La professeur Annalisa Capuano, pharmacologue clinique et membre de la Société Italienne de Pharmacologie (SIF), confirme que la pancréatite aiguë est une complication possible de l’utilisation des agonistes du récepteur GLP-1. “L’utilisation de Semaglutide est souvent liée à de graves effets indésirables gastro-intestinaux, tels que vomissements, nausées et parfois une diarrhée profuse qui peut entraîner une grave déshydratation”, expliquait-elle à Netcost-security.fr. Elle a aussi mentionné que dans certains cas, cela peut provoquer des calculs dans la vésicule biliaire et même une pancréatite aiguë, “un événement qui si non géré à temps peut entraîner la mort.” Un discours similaire a été tenu lors d’une interview ultérieure sur le tirzepatide, qui contient la même substance active que le semaglutide plus une autre (le GIP): « N’oublions pas qu’il peut y avoir des conditions graves. Cela peut aller des troubles cardiovasculaires à des cas de pancréatite aiguë. » C’est pour ces potentiels effets indésirables que les agonistes du récepteur GLP-1 sont des médicaments prescrits qui doivent être utilisés uniquement sous étroite surveillance médicale. L’automédication, souvent recommandée sur les réseaux sociaux, représente un risque considérable pour la santé.

Il est important de souligner que certaines méta-analyses n’ont pas trouvé de lien entre ces médicaments et le risque de pancréatite aiguë, ou ont révélé un risque légèrement supérieur par rapport au placebo. Par exemple, l’étude intitulée “Agonistes du récepteur du peptide-1 de type glucagon et risque de pancréatite aiguë chez les patients atteints de diabète de type 2” publiée dans Diabetes, Obesity and Metabolism, dirigée par des scientifiques de l’Université de Copenhague, n’a pas établi cette association. À l’inverse, l’étude “Évaluation des taux de pancréatite et de cancer du pancréas parmi les agonistes du récepteur GLP-1 : une revue systématique et une méta-analyse des essais contrôlés randomisés” menée par des scientifiques de l’Université de Californie a détecté “un risque légèrement accru de pancréatite, qui n’est pas significatif si stratifié selon la prise de médicaments de base”. La recherche “Agonistes du récepteur GLP-1 et pancréatite : un divorce réconciliable” de la Cleveland Clinic indique également que des méta-analyses étendues de studies cliniques “ne soutiennent pas un risque généralisé à toute la classe” des agonistes du récepteur GLP-1. Par conséquent, “refuser ces précieux médicaments thérapeutiques aux patients ayant des antécédents de pancréatite semble injustifié”. Malgré les résultats contradictoires des différentes études, la pancréatite aiguë est tout de même mentionnée comme un effets secondaires potentiels de ces médicaments.

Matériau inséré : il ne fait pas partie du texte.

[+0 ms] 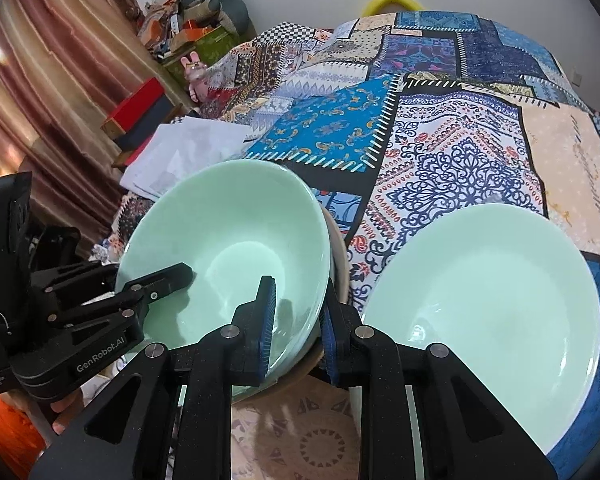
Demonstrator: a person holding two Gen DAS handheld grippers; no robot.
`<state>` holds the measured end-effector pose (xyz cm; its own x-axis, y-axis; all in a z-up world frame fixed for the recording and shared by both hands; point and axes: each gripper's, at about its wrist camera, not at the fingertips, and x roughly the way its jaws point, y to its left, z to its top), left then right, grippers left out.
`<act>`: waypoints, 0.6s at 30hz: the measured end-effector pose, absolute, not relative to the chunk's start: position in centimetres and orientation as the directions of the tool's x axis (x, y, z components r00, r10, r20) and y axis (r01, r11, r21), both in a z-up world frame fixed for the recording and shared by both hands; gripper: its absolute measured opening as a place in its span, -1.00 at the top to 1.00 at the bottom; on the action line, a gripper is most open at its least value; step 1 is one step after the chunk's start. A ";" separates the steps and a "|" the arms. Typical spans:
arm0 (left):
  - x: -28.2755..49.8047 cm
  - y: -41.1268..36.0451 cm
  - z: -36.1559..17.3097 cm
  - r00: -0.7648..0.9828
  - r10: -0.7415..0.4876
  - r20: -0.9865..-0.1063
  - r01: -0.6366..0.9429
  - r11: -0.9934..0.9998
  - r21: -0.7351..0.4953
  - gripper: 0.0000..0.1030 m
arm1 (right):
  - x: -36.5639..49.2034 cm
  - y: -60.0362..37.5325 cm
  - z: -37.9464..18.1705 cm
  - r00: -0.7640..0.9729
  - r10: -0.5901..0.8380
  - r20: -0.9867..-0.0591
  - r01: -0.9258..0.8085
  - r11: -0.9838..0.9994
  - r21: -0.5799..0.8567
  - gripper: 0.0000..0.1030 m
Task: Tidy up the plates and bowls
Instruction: 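Lower the pale green bowl into the white dotted bowl with both tools, then lift the nested bowl stack by its rim with both tools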
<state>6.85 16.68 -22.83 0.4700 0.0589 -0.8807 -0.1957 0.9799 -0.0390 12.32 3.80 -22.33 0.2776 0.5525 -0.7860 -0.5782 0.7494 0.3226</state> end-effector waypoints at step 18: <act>8.0 16.2 -22.5 0.415 0.065 -0.908 -0.176 0.984 -0.010 0.64 | 12.3 3.4 -22.4 0.292 0.520 -0.803 -0.590 0.758 0.277 0.57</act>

Mais qu’est-ce que la pancréatite aiguë ? Comme l’explique l’Istituto Superiore di Sanità (ISS), il s’agit d’“une inflammation du pancréas et des tissus environnants qui survient de manière soudaine et peut se manifester sous une forme légère ou grave”. Le pancréas est une glande à double fonction, produisant à la fois des enzymes digestives et des hormones régulant la glycémie. Les symptômes de l’inflammation incluent un fort douleur au niveau de l’estomac pouvant irradier jusqu’au dos ; nausées ; vomissements ; jaunissement de la peau et du blanc des yeux (ictère) ; abdomen gonflé. Parmi les principales causes et facteurs de risque de la pancréatite aiguë figurent les calculs biliaires, l’alcool, le tabagisme, l’obésité, l’âge supérieur à 70 ans, les blessures et certains traitements médicamenteux.